▸ What the task asks: Where a line in the data below includes the word "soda", count it. State the total and nothing more.

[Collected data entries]
· · · · · · ·
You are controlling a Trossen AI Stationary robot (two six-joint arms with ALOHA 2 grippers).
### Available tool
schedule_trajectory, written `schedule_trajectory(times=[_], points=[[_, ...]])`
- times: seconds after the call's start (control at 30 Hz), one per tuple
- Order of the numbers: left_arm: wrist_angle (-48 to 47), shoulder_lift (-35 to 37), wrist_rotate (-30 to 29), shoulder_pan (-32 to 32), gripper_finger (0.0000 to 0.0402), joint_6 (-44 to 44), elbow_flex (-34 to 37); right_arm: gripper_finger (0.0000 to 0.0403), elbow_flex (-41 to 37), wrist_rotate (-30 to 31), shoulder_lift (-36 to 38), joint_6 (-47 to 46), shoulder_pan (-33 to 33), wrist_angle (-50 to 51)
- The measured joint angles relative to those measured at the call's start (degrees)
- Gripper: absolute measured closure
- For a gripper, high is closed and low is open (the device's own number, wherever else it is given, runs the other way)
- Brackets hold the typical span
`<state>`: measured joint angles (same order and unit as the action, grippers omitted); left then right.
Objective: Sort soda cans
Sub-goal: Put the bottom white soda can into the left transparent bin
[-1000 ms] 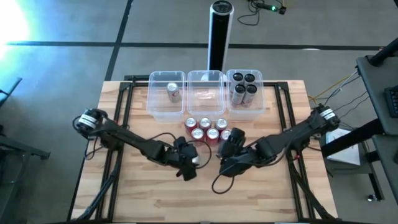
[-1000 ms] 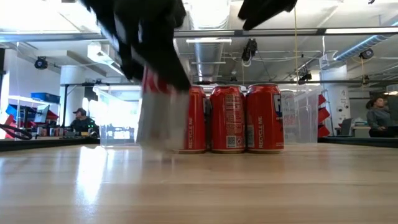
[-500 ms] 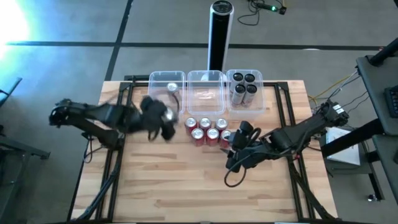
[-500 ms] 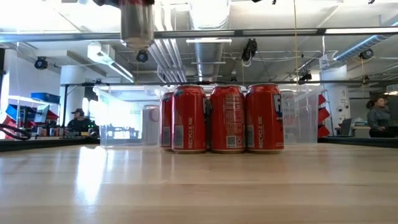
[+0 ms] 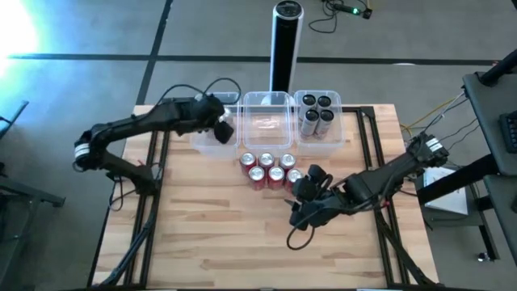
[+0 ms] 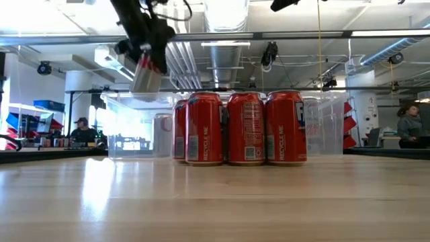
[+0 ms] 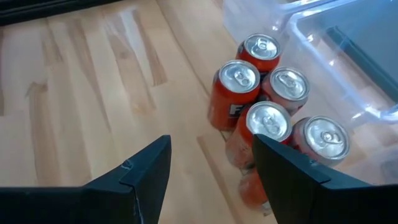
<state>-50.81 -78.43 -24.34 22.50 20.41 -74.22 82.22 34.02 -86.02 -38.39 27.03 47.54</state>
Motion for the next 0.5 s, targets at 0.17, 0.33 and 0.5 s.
schedule_trajectory(times=[0.17, 0.33, 0.5], points=[[3.59, -3.25, -2.71, 2.39, 0.0119, 0.07, -0.76, 0.0184, -0.01, 0.0, -0.41, -1.01, 1.15, 0.21], [3.35, -6.41, -1.75, 2.28, 0.0119, 3.65, 0.77, 0.0182, -0.01, -0.04, -0.43, -2.21, 1.95, 0.24], [7.76, -7.48, -1.94, 2.35, 0.0119, 6.93, 5.24, 0.0184, -0.01, -0.12, -0.43, -2.26, 3.36, 0.46]])
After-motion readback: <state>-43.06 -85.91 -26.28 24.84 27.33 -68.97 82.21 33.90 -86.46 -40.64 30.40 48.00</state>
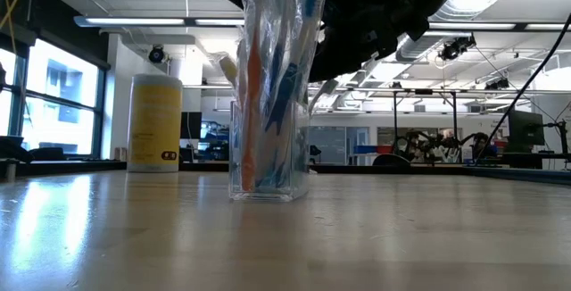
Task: Pick & Place toothbrushing station
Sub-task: Put the blue toothbrush into the transparent organizer
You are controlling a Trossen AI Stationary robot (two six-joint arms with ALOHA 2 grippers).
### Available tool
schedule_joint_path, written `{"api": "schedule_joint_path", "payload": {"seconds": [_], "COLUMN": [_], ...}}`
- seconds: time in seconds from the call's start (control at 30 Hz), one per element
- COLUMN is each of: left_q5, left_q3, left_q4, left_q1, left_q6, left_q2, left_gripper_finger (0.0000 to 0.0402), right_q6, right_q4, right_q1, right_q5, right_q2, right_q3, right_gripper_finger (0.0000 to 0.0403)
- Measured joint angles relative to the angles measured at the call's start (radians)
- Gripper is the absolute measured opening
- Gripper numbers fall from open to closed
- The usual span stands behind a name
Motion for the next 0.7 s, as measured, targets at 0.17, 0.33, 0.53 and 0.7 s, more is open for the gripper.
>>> {"api": "schedule_joint_path", "payload": {"seconds": [0.17,0.33,0.53,0.7], "left_q5": [0.000,0.000,0.000,0.022], "left_q3": [0.000,0.000,0.000,0.000], "left_q4": [-0.011,-0.035,-0.078,-0.156], "left_q1": [0.000,0.000,0.002,0.036], "left_q6": [0.000,0.032,0.082,0.093], "left_q2": [0.001,0.000,-0.002,-0.008], "left_gripper_finger": [0.0191,0.0191,0.0190,0.0190], "right_q6": [-0.002,-0.002,-0.002,-0.032], "right_q4": [0.019,0.019,-0.024,-0.144], "right_q1": [0.000,0.001,0.016,0.047], "right_q5": [0.040,0.039,0.041,0.097], "right_q2": [-0.007,-0.062,-0.158,-0.308], "right_q3": [0.000,-0.001,0.000,-0.001], "right_gripper_finger": [0.0108,0.0159,0.0218,0.0245]}}
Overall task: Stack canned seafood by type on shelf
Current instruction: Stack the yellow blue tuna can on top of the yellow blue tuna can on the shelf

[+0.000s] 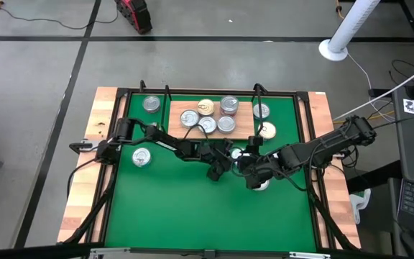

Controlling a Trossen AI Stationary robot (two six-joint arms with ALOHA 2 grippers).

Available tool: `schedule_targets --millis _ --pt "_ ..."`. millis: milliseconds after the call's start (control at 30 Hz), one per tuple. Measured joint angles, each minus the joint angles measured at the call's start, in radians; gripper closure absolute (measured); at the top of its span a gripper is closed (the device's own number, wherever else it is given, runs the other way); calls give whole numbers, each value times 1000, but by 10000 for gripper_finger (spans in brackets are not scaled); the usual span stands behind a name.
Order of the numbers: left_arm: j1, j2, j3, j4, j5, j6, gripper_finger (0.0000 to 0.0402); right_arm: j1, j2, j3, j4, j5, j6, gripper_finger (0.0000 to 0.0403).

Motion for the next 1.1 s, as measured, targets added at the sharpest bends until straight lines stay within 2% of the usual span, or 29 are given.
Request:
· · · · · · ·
▸ Solution below: 2